Motilal Oswal (MOSL) has set a target price of Rs. 1,460 on Metro Brands stock, indicating a 20.46% upside potential. The rationale includes the revenue boost from FILA and Foot Locker, despite delayed store launches, the high sales per square foot and quick payback periods of Metro Brands’ stores, and their expansion plans to double their store count using internal funds, reaching 300 cities with 873 stores.

Financial Highlights

According to its recent filing, in the quarter ending September 2024, Metro Brands’s consolidated revenue from operations has increased by 5.21 percent YOY from Rs. 556 crore in Q2 FY24 to Rs. 585 crore in Q2 FY25 and increased by 1.56 percent QoQ from Rs. 576 crore in Q4 FY24. 
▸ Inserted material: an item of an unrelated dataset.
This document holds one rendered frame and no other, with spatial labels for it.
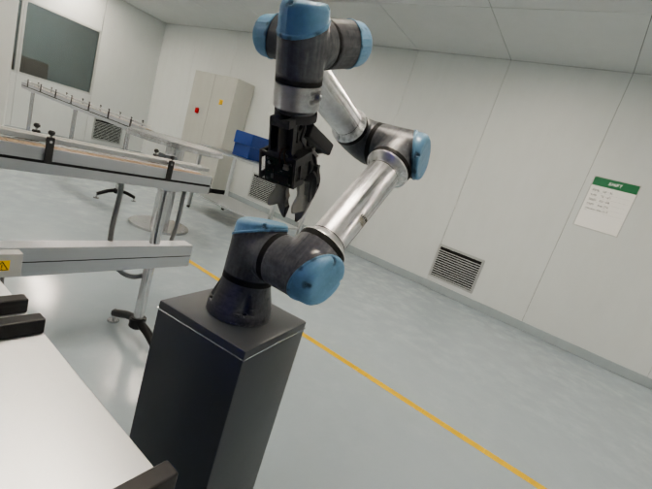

The company’s consolidated net profit has increased  5.88% YoY from Rs. 68 crore in Q2 FY24 to Rs. 72 crore in Q2 FY25. As compared to the last quarter of 2025, the company’s net profit has declined by 21.74 percent QoQ from Rs. 92 crore.

Market Outlook 

The Indian footwear industry, valued at ₹123,500 crores in FY 2023-24, is expected to grow at an 11% CAGR, reaching ₹191,000 crores by FY 2027-28. Key growth drivers include economic growth, rising income, urbanisation, and shifting consumer preferences towards premium and branded footwear.

The growing popularity of sports and athletic footwear, boosted by health consciousness and an active lifestyle, further supports industry expansion. India’s branded footwear market, underpenetrated according to Goldman Sachs, presents significant growth potential.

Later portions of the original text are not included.